Moderne Industrie benötigt moderne Infrastruktur

Die Industriellenvereinigung Wien begrüßt die in den vergangenen Monaten erfolgten Entscheidung des Bundesverwaltungsgerichts, die eine Realisierung des Lobautunnels und den Bau der 3. Piste am Wiener Flughafen ermöglichen. Als rasch wachsende Millionenmetropole benötigt Wien jedenfalls ideale, infrastrukturelle Rahmenbedingungen in ihrer Gesamtheit: von Verkehr, über Energie bis hin zu IKT.

Im Bereich der Verkehrsinfrastruktur nimmt der Lobautunnel eine besondere Position ein. Er stellt den Lückenschluss in der S1 zwischen Schwechat und Süßenbrunn dar und hat zudem eine hohe Bedeutung für die Entlastung der Südosttangente und der Donaustadt. Betrachtet man das Projekt in einem größeren Rahmen, ist die S1 Teil des sogenannten Regionenrings um Wien. Der Regionenring sorgt für die optimale Verteilung des Verkehrs in der gesamten Vienna Region. Sein Radius zieht sich von St. Pölten, über Schwechat bis nach Stockerau und umfasst insgesamt sechs Autobahnen und Schnellstraßen mit einer Länge von rund 200 Kilometern. Der S1 Lückenschluss ist dabei das letzte, noch nicht fertiggestellte Puzzleteil. Wichtig ist nun, dass – wie zuletzt projektiert – im Jahr 2019 mit dem Bau des Lobautunnels begonnen werden kann.

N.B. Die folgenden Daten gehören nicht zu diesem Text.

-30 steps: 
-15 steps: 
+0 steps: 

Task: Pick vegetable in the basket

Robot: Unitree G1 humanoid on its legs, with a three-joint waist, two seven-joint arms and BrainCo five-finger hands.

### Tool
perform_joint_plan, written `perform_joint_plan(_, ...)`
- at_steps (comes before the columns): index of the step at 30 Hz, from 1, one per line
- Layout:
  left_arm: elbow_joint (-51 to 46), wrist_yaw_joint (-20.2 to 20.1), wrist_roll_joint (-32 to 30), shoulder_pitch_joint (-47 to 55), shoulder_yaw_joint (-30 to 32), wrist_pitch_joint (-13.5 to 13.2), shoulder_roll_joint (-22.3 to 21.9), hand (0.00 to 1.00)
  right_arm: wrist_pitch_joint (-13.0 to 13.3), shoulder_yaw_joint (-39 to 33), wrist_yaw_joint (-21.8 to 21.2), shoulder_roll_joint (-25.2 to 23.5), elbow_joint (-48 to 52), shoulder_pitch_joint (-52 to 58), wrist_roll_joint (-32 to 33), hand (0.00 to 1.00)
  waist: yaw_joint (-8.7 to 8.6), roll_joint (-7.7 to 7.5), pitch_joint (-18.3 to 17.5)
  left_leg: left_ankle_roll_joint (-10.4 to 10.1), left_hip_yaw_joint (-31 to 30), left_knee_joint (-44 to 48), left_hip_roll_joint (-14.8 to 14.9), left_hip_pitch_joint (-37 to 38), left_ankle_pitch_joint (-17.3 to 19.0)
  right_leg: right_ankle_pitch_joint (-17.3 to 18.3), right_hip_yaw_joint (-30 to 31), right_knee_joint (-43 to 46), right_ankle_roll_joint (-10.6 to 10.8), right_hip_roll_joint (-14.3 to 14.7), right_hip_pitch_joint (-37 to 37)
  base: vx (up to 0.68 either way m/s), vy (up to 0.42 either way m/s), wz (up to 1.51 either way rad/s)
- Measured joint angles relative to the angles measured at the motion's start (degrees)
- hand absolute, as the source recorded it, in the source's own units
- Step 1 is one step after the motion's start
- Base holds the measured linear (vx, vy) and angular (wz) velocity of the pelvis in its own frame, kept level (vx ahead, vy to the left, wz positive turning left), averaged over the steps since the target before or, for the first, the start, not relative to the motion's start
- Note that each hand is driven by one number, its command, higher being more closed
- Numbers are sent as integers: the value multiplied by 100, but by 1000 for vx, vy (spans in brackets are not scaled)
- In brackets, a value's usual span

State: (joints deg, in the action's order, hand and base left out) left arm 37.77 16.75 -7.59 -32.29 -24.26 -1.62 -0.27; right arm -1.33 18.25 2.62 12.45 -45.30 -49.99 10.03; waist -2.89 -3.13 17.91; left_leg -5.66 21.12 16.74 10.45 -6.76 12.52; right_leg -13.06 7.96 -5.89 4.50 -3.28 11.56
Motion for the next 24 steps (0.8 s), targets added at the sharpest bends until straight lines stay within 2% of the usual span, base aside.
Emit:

Ein weiteres, zentrales Straßenprojekt ist die „Spange Seestadt Aspern“. Gemeinsam mit der „Stadtstraße Aspern“ und dem oben angesprochenen S1 Abschnitt Schwechat – Süßenbrunn, entsteht mit der „Spange Seestadt Aspern“ ein verkehrlich hoch wirksames Netz. Durch die Spange würden Umwege über die A23 Südosttangente, S2 Nordrand Schnellstraße und durch den 22. Bezirk wegfallen. Die Spange würde zudem den neuen Stadtteil „Seestadt Aspern" an das bestehende und zukünftige Autobahn- und Schnellstraßennetz direkt anbinden. Wir hoffen im aktuell laufenden UVP Verfahren auf einen raschen, positiven Bescheid, sodass dann im Jahr 2019 die Bauarbeiten starten können.

Eines der wichtigsten Verkehrsmittel in Wien ist unbestritten die U-Bahn. Um der raschen Bevölkerungszunahme gerecht zu werden, spielt die Anbindung neuer Entwicklungsgebiete an das U-Bahnnetz, insbesondere am Stadtrand, eine zentrale Rolle. Ergänzend dazu müssen auch die Kapazitäten im innerstädtischen öffentlichen Verkehrsnetz deutlich erhöht werden. Schon jetzt ist die U-Bahn zu Spitzenzeiten auf einigen Streckenabschnitten stark belastet. Die umfassenden Sanierungsarbeiten an der U4, der Neubau der U5 sowie der Bau einer neuen Streckenführung für die U2 sind daher wichtige Projekte, die weiter vorangetrieben werden müssen.

Auch die Qualität der Energieinfrastruktur ist ein wesentliches Standortkriterium, insbesondere für die Industrie. Europaweit zählt das Wiener Stromnetz zu den zuverlässigsten Netzen und sichert damit die Energieversorgung auf höchstem Niveau. Diesen hohen Standard gilt es aber unbedingt klar abzusichern und vor allem im Sinne der „Smart City Wien“-Strategie laufend auf den neuesten Stand der Technik zu bringen sowie – wo nötig – auszubauen. Last but not least kommt einer starken IKT-Infrastruktur eine Schlüsselrolle zu. Sie ist das Rückgrat für einen erfolgreichen digitalen Wandel von Industrie und Wirtschaft und ermöglicht zudem ein modernes Verkehrsmanagement sowie auch Effizienzsteigerungen im Energiesystem. Insbesondere müssen daher der Breitbandausbau sowie die weitere Technologieentwicklung im Rahmen der digitalen Offensive forciert werden. Darüber hinaus gilt es auch in das Mobilfunknetz der Zukunft zu investieren und Wien unter den Vorreitern bei 5G Netztechnologie zu positionieren.

Moderne Infrastruktur gehört unbestritten zu den wichtigsten Standortargumenten im internationalen Wettbewerb. Die zuletzt erfolgten, positiven Entscheidungen geben Anlass zur Hoffnung, dass ein verstärktes Bewusstsein in Politik, Justiz, Medien und der Bevölkerung insgesamt für die Bedeutung von zukunftsträchtigen Infrastrukturprojekten Eingang gefunden hat.